I try not to re-tread old material, as it were, but after my Saturday home game I got to thinking about my post from two weeks ago about pulling the plug on an adventure. My main course of thinking then, and I wasn't
really thinking about it too much, was about quitting an adventure as a
player.
At the risk of sounding completely like, well a quitter, last night's game we had a good opportunity to pretty much nope out on some of the adventure in-character. Now this was a relatively minor deal. We had cleared the entire first floor of a "dungeon" except one room. We've been playing this adventure off & on in between another adventure for month now and this one room....well for some reason we "remembered" there was some bad juju about this room and it really wasn't worth the trouble....
....and of course the GM kept trying to guide us to clear the level 100%. "Ah....no thanks...".....
....and then of course we ended up checking out the room anyway when my PC got teleported into said room due to a magical trap. I was able to get out ok, thankfully.
Now that was the 1st level.
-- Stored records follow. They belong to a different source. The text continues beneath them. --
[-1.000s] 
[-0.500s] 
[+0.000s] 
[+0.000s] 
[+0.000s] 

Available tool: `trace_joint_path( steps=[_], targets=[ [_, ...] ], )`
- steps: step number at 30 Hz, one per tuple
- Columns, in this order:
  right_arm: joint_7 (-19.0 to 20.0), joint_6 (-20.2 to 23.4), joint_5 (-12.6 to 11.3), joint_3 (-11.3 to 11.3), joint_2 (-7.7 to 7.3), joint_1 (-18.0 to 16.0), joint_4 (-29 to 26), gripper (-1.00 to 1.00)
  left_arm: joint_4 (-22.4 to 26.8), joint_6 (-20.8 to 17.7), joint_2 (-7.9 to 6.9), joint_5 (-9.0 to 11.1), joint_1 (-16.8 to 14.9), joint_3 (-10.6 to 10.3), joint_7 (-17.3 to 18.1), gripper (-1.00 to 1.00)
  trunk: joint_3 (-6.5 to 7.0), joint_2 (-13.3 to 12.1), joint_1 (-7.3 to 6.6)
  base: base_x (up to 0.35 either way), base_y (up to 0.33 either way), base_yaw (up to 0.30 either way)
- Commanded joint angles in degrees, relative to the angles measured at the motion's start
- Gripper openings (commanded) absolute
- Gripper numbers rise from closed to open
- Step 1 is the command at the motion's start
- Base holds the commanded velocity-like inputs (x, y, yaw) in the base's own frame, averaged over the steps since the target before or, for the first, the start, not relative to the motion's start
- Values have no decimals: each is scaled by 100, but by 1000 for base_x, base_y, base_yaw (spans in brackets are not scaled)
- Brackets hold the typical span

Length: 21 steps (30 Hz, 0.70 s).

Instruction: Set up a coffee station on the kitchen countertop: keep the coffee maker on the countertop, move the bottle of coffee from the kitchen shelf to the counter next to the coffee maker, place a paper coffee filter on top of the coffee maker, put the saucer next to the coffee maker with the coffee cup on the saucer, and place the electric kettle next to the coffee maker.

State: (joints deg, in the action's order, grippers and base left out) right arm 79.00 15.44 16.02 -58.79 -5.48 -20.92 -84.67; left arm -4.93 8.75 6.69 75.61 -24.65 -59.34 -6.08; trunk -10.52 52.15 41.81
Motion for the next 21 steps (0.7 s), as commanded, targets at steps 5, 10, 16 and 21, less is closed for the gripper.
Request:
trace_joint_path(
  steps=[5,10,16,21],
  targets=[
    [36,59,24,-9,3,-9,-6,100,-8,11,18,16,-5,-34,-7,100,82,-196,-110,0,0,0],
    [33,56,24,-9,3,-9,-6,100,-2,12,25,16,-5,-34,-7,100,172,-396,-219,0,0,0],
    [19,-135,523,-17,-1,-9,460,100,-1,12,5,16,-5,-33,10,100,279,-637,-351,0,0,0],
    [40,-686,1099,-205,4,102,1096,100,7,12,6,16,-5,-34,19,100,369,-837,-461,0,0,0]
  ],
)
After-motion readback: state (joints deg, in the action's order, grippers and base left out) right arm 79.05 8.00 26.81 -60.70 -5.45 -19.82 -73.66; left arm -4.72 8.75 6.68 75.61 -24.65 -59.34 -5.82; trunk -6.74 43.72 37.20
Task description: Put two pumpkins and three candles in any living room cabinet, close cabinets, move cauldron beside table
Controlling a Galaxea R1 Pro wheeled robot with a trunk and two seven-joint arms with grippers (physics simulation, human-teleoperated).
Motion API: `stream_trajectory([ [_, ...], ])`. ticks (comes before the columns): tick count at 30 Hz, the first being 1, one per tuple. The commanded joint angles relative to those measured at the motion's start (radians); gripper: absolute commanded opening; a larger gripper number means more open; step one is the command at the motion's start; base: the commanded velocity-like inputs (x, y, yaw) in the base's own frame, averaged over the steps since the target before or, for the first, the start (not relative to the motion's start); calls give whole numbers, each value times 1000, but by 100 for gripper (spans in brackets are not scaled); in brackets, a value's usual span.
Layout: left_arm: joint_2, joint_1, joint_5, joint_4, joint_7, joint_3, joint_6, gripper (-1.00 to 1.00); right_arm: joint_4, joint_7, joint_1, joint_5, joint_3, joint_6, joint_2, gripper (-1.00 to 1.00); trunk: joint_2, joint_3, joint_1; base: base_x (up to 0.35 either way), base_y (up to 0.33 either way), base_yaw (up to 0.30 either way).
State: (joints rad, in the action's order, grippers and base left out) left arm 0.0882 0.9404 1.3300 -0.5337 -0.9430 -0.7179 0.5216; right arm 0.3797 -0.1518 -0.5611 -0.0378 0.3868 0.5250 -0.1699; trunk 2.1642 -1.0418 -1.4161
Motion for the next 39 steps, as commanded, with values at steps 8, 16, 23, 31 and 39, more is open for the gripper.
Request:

The second level was rather small (?), but there was a doorway with a short hallway extending into darkness, magical darkness. Our efforts to dispell the darkness failed. Of course the GM asked us a couple of times if we wanted to continue on that level, and he even threw in some good-natured ribbing.
"Ah....no thanks"
Now personally I'm not scared of the dark, and my so-called one-off pregen (technically not a pre-gen, but close enough) isn't afraid of the dark, but the magical darkness after what we just went through....time to nope out to the next adventure.
This time though I'm thinking about how this time, even though it's basically two times in as many weeks, this time we're wanting to cut short and adventure in-character instead of as players (although there was maybe some OOC knowledge).
This isn't the first time I've done that, noped out in-character. I'm sure I've done it multiple times before, but mostly because when I play I kind of assume that other GMs run their games like I do....and I have no problem putting PCs in over their head. Now I won't sucker punch the party....they'll have a fair opportunity to nope-out, but if they aren't bright enough to do so, well that's on them, not on me.
I do remember this one time, and I'll make it short, this one time I went to play in an online tournament adventure and the whole she-bang started out with the PCs basically in a sensory-deprivation tank. No sights, sounds, taste, nothing. We were in Limbo for all my PC knew. What was supposed to be a four-hour tournament lasted all of 10' because....as far as my PC knew he was dead. Major nope-out.
One thing I have consistently noticed in newer (AKA non OSR) games, and in many ways I get it, is that they are....for lack of a better term, balanced. Parties should have a clearly defined level of difficulty progressing through an adventure, but it should be not only doable, but highly manageable. If you need something special to succeed, fear not, the adventure shall provide.
Nothing wrong with this per se, it would be a bad idea to set up the party for out-right failure from the get-go. Now if the party screws things up and makes it so that they cannot succeed, well that's on them. If they bite off more than they can chew....on them. As a GM it's my job to give them the opportunity to succeed or fail, when that doesn't happen....well that's on me.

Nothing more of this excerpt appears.